>>>
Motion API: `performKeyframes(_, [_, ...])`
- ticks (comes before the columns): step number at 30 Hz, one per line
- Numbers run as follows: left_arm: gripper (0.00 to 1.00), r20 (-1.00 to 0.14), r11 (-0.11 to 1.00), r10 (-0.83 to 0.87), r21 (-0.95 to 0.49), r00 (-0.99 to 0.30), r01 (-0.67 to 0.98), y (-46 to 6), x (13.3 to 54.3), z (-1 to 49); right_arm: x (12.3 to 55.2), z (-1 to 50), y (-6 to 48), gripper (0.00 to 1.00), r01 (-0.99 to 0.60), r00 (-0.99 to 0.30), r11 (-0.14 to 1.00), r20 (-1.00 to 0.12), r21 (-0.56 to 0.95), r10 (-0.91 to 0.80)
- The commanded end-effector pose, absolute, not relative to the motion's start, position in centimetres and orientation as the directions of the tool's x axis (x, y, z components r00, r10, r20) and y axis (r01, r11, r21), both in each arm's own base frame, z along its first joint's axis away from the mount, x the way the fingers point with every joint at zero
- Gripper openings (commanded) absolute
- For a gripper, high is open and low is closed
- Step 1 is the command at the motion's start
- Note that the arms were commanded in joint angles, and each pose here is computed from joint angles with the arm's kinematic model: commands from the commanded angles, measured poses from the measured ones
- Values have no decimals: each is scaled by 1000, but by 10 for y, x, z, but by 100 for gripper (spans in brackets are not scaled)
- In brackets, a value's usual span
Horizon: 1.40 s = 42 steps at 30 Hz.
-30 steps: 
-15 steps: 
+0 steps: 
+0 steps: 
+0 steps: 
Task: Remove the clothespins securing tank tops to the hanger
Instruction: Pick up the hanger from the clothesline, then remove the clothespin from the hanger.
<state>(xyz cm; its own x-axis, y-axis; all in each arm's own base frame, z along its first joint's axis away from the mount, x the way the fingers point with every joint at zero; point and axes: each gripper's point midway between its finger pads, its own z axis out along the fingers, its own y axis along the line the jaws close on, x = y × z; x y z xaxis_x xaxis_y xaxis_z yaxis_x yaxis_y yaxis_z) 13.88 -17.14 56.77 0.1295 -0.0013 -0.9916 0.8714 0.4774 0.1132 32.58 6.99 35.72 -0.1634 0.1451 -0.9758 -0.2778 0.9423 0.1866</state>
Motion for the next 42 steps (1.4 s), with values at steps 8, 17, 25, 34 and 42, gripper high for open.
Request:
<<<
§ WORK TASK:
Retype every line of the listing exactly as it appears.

§ TASK ANSWER:
Motion API: `performKeyframes(_, [_, ...])`
- ticks (comes before the columns): step number at 30 Hz, one per line
- Numbers run as follows: left_arm: gripper (0.00 to 1.00), r20 (-1.00 to 0.14), r11 (-0.11 to 1.00), r10 (-0.83 to 0.87), r21 (-0.95 to 0.49), r00 (-0.99 to 0.30), r01 (-0.67 to 0.98), y (-46 to 6), x (13.3 to 54.3), z (-1 to 49); right_arm: x (12.3 to 55.2), z (-1 to 50), y (-6 to 48), gripper (0.00 to 1.00), r01 (-0.99 to 0.60), r00 (-0.99 to 0.30), r11 (-0.14 to 1.00), r20 (-1.00 to 0.12), r21 (-0.56 to 0.95), r10 (-0.91 to 0.80)
- The commanded end-effector pose, absolute, not relative to the motion's start, position in centimetres and orientation as the directions of the tool's x axis (x, y, z components r00, r10, r20) and y axis (r01, r11, r21), both in each arm's own base frame, z along its first joint's axis away from the mount, x the way the fingers point with every joint at zero
- Gripper openings (commanded) absolute
- For a gripper, high is open and low is closed
- Step 1 is the command at the motion's start
- Note that the arms were commanded in joint angles, and each pose here is computed from joint angles with the arm's kinematic model: commands from the commanded angles, measured poses from the measured ones
- Values have no decimals: each is scaled by 1000, but by 10 for y, x, z, but by 100 for gripper (spans in brackets are not scaled)
- In brackets, a value's usual span
Horizon: 1.40 s = 42 steps at 30 Hz.
-30 steps: 
-15 steps: 
+0 steps: 
+0 steps: 
+0 steps: 
Task: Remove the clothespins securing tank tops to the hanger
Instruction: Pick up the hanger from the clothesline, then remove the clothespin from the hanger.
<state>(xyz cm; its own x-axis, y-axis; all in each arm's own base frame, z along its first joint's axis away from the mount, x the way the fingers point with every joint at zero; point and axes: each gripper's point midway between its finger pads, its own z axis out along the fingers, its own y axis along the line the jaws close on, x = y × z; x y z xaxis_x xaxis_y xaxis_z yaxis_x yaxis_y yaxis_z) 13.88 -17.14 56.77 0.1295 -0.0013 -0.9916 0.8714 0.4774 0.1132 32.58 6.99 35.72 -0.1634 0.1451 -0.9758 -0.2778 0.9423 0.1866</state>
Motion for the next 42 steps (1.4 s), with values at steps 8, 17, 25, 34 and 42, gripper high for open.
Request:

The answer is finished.